Each line below from the one containing "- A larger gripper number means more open" through the one containing "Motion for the" should be output exactly as it stands, and no other line should appear.
════════════════════
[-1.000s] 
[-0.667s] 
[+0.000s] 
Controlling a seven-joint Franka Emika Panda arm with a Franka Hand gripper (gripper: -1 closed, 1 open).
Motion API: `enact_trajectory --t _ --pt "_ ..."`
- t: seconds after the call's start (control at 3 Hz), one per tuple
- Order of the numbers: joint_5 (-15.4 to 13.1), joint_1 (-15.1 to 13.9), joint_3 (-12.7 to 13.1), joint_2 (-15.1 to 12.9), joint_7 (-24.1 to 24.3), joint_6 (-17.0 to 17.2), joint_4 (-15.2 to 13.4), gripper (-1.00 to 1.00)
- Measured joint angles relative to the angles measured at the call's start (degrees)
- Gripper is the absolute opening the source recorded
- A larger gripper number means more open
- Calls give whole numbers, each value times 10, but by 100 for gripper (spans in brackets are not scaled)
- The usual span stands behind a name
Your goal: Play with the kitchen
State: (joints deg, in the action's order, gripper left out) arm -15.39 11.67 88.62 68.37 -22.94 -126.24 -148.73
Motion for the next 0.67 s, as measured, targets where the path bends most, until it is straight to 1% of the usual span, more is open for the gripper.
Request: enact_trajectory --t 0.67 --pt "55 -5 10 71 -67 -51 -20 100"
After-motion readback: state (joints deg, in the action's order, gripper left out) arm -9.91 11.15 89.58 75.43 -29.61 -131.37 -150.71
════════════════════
■ **Exercise solution**:
- A larger gripper number means more open
- Calls give whole numbers, each value times 10, but by 100 for gripper (spans in brackets are not scaled)
- The usual span stands behind a name
Your goal: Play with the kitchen
State: (joints deg, in the action's order, gripper left out) arm -15.39 11.67 88.62 68.37 -22.94 -126.24 -148.73
Motion for the next 0.67 s, as measured, targets where the path bends most, until it is straight to 1% of the usual span, more is open for the gripper.

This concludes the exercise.